彼らの睡眠時間は、実に1日16時間におよび、昼間のゆったりとした仮眠と夜のしっかりした休息の2つに分かれています。

本研究では、社会的なショウジョウバエが、集団から隔離されることで、どのような変化を起こすかを調べました。

研究チームは、最初に、ハエを個体数の異なるグループに分けて、行動に違いがあるか7日間にわたり観察。

その結果、多くの集団で生活したハエには何の変化もなく、また、2匹だけ隔離したハエも満足そうでした。

ところが、1匹だけを完全に隔離したところ、ほかのハエたちと比べて、食事量が増加し、睡眠時間が減っていたのです。

その個体のを調べてみると、「P2ニューロンと呼ばれる小さな脳細胞グループが、睡眠と摂食行動の変化に関与していることを特定しました。

実験的に、孤立したハエのP2ニューロンを遮断したところ、過食が抑制され、睡眠時間も回復しています。

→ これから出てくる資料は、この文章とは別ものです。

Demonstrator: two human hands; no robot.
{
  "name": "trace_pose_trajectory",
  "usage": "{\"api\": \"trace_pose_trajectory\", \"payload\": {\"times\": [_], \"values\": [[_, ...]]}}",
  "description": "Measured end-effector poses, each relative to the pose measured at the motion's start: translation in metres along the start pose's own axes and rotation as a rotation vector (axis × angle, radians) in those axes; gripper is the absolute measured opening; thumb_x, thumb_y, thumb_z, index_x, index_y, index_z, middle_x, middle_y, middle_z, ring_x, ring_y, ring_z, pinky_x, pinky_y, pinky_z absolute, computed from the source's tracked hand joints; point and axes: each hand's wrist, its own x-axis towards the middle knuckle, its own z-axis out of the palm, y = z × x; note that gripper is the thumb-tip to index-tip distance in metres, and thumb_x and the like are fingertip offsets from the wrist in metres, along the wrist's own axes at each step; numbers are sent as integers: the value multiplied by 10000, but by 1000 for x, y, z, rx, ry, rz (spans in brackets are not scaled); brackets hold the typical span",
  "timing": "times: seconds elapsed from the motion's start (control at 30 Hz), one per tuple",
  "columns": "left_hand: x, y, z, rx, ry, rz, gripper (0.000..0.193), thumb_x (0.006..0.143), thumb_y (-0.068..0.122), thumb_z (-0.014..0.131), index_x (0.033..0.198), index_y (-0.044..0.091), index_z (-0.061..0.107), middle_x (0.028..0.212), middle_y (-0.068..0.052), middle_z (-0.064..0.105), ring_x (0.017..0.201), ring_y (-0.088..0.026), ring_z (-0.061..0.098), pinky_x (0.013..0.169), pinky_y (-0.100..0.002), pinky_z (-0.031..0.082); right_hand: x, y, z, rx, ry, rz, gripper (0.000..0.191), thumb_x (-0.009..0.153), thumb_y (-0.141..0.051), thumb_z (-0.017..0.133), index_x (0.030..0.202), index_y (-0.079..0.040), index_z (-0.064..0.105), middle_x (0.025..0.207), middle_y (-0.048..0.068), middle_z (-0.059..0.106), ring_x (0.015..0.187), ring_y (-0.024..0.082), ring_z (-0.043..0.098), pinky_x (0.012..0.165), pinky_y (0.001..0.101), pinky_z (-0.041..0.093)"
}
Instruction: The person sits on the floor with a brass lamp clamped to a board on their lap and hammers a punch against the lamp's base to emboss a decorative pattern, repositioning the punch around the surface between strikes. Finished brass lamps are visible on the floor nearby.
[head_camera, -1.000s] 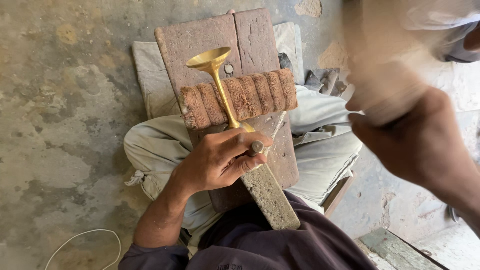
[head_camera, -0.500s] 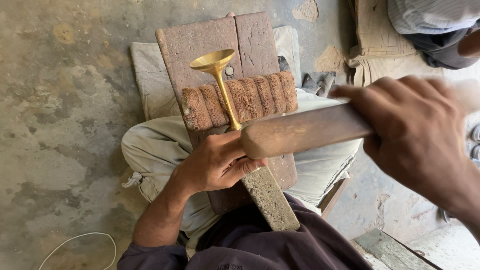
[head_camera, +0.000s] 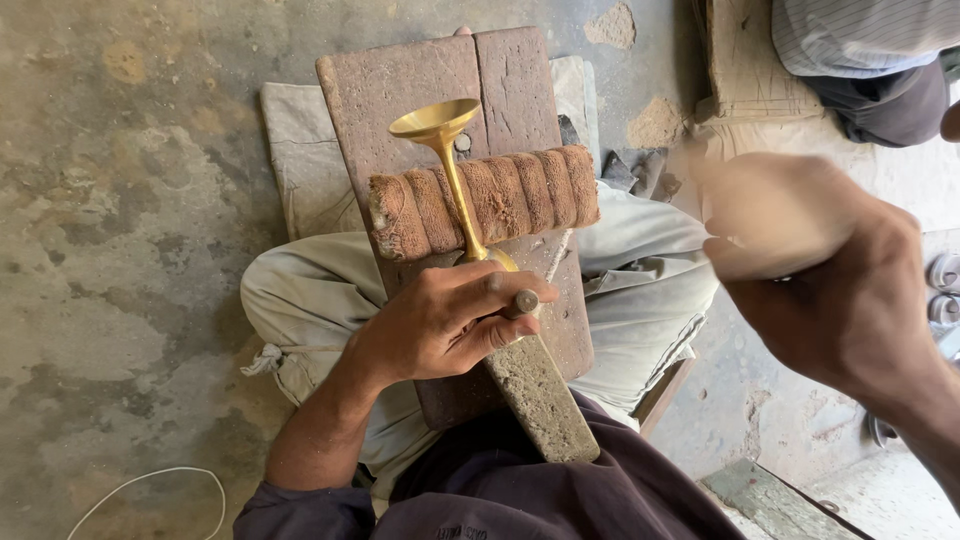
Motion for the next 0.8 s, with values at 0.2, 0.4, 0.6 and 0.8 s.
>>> {"api": "trace_pose_trajectory", "payload": {"times": [0.2,0.4,0.6,0.8], "values": [[0,0,-3,-5,-4,29,354,1039,191,705,1376,171,597,1093,-25,736,820,-115,749,676,-301,600,0,-2,2,232,36,-86,469,828,-101,711,1280,-102,588,1098,90,701,986,163,713,808,318,624],[2,3,-5,1,-13,8,357,1046,219,697,1390,195,602,955,6,712,818,-113,742,696,-306,582,0,-2,-1,-195,16,-161,498,847,-4,713,1340,-42,654,1042,146,721,870,248,717,747,373,613],[2,4,-9,33,-19,15,352,1024,218,738,1356,188,624,895,-6,669,717,-124,657,639,-344,528,-3,-3,1,-415,55,-342,539,719,7,712,1253,-61,691,965,117,737,835,245,717,807,440,588],[-9,-2,-4,116,33,95,239,1002,203,774,1203,183,647,906,-15,664,706,-114,643,599,-327,526,-21,-21,-5,-793,-100,-228,525,753,-121,803,1274,-126,743,905,76,759,817,233,729,792,421,610]]}}
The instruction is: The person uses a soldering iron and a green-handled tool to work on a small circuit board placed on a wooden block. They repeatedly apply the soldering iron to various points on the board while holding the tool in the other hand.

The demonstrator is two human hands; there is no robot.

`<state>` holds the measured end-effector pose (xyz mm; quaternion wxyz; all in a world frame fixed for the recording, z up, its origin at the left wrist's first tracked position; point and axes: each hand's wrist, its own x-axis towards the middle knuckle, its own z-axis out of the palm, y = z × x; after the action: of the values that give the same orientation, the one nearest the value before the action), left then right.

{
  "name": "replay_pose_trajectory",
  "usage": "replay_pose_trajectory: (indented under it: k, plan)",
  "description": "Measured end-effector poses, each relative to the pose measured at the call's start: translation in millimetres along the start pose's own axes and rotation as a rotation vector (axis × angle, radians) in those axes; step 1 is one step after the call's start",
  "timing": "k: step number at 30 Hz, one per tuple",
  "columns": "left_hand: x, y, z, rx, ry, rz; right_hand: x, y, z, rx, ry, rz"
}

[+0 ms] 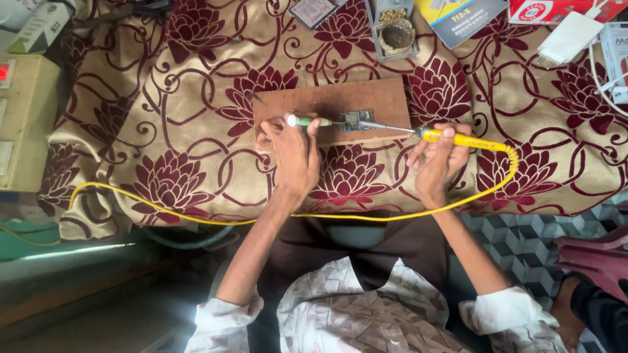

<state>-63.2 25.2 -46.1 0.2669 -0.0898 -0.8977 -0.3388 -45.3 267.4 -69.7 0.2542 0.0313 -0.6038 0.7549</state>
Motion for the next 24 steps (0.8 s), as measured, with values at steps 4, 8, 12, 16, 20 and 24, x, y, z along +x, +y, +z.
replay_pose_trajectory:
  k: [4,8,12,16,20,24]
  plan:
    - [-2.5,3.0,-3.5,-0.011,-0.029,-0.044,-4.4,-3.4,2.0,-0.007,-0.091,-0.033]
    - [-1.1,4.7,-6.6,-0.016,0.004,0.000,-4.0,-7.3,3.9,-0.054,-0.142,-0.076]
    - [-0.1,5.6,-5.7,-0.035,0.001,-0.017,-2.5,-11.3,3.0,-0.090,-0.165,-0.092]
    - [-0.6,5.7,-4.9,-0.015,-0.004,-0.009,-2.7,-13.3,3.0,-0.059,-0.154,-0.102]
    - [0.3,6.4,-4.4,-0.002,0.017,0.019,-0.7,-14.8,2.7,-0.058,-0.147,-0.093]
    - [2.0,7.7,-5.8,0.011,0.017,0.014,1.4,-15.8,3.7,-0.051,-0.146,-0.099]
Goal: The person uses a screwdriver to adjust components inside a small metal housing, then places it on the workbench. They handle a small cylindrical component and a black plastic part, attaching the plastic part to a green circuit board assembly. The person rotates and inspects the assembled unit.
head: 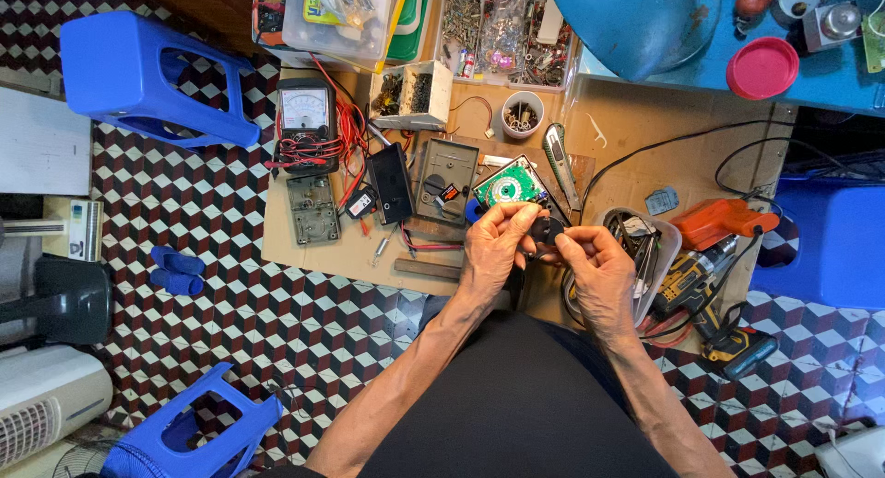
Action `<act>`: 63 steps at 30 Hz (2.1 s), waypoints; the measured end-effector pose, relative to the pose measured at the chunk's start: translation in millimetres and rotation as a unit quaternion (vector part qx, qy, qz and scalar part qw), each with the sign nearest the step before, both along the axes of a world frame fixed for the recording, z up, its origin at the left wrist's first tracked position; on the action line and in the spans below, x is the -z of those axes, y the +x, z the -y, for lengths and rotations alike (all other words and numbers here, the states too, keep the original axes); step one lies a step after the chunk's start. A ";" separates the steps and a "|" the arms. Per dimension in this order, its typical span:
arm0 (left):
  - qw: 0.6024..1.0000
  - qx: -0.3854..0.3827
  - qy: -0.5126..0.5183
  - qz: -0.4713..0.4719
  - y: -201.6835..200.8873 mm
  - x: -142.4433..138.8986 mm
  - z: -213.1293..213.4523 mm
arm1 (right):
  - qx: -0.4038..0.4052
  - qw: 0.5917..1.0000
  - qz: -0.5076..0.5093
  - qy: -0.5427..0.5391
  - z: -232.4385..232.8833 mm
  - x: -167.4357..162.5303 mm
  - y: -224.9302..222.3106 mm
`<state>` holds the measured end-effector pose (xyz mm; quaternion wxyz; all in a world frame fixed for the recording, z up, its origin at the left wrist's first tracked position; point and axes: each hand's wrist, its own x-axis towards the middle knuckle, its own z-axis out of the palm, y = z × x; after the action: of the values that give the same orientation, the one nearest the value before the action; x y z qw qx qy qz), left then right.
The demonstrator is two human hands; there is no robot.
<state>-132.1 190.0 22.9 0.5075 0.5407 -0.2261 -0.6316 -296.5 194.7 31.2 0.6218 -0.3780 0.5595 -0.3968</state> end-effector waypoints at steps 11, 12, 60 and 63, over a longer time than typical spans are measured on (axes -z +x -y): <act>0.999 -0.031 0.017 0.000 -7.6 -9.5 -6.2 | -0.015 0.977 -0.137 -0.162 -8.2 -3.3 13.9; 0.999 -0.029 0.017 0.004 -7.5 -9.5 -6.0 | -0.021 0.975 -0.145 -0.169 -8.7 -3.5 14.6; 0.999 0.013 -0.024 0.043 18.6 52.5 -22.1 | 0.054 0.999 0.001 -0.005 -16.4 32.8 10.3; 0.997 0.008 -0.012 0.082 30.2 47.9 -31.0 | 0.089 0.995 -0.020 0.032 -11.6 31.6 5.6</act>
<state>-101.9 221.1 -24.9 0.4883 0.5827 -0.2790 -0.5866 -290.8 206.3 -0.4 0.5844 -0.3142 0.6156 -0.4252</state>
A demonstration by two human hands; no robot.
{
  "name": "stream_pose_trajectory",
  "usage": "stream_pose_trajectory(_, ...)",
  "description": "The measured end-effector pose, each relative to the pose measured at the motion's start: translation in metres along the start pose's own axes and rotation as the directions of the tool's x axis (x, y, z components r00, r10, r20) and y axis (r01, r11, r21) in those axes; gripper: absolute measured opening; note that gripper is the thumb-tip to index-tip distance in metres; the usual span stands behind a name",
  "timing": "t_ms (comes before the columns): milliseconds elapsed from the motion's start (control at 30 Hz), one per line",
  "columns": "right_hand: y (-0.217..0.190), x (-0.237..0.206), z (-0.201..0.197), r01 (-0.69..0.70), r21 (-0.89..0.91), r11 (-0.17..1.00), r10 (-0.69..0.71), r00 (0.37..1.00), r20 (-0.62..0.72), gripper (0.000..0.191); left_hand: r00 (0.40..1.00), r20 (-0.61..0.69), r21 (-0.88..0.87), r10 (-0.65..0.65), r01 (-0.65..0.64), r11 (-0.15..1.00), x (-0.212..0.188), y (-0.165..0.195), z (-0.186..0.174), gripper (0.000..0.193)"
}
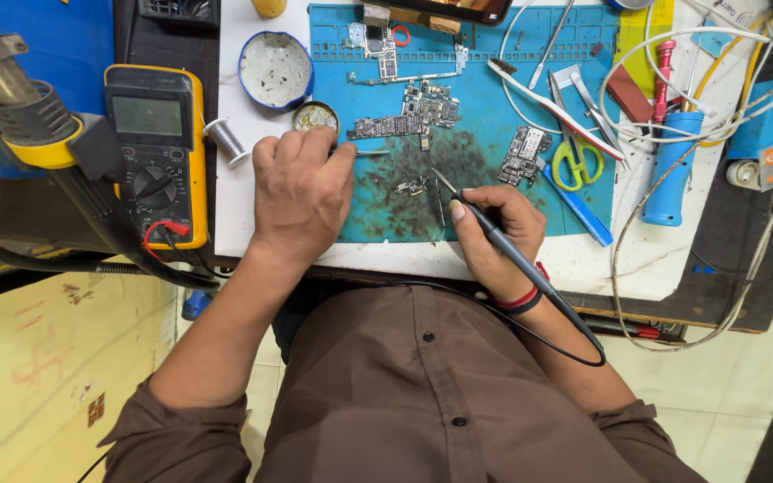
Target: The person uses a soldering iron and tweezers to solder components on a small circuit board. They apply flux with a toothbrush, then continue soldering multiple points on the board while holding it steady with the tweezers.
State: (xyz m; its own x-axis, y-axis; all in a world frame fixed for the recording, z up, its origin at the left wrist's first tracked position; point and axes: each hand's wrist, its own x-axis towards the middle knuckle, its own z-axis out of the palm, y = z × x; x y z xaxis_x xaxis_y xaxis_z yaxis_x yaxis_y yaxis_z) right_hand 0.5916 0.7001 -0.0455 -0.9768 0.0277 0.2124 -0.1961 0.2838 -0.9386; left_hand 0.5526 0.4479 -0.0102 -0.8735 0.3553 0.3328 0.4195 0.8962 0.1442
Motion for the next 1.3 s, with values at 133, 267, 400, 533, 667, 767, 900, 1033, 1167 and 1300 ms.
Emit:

一方で、1日だけ隔離したハエのP2ニューロンを活性化させると、まるで1週間ずっと独りぼっちだったかのように、過食と睡眠不足が引き起こされました。

P2ニューロンは、孤立した期間や孤独感の強さの認識にかかわっているようです。

孤独感を強めるニューロンを特定
孤独感を強めるニューロンを特定 / Credit: jp.depositphotos

さらにチームは、これらの観察結果を詳細に検証しました。

不眠症のハエを人工的に作成したところ、睡眠不足だけでは過食が起きないことが確認されています。

また、P2ニューロンを操作するだけで、隔離されていない集団内のハエも過食や睡眠不足を起こすかを実験。

その結果、ハエの行動に変化は見られず、過食と睡眠不足を起こすには、短期間だけでも実際に隔離することが必要と判明しました。

ハエから人間に至るまで、多くの社会的動物は、孤立すると食べる量が増え、睡眠時間が短くなります。

その理由は定かでありませんが、研究主任のマイケル・ヤング氏は「社会的な孤立は、将来に対する不確実性を示す」と指摘。

「困難な状況に備えるためには、できるだけ多くの時間目を覚ましておき、食べ物があればいつでも食べるようにすることが必要なのかもしれない」と続けます。

孤立による不安が過食と寝不足を生む?
孤立による不安が過食と寝不足を生む? / Credit: jp.depositphotos

今回の研究だけでは、ロックダウン中の人間が、孤立したハエと同じ生物学的メカニズムで、過食と寝不足を起こしているかは判断できません。

しかし、ハエの孤独感に反応するニューロンは特定されたので、今後、人を含む社会的動物を対象に、隔離と過食・寝不足の対応関係を探ることが可能でしょう。

ヤング氏は「臨床的な研究によると、アメリカの多くの成人が、コロナ感染による隔離措置を受けた1年間で、体重の大幅な増加と睡眠不足を経験していることが分かっている」と言います。

やはり、双方の関係には、生物学的なメカニズムが隠されているのでしょう。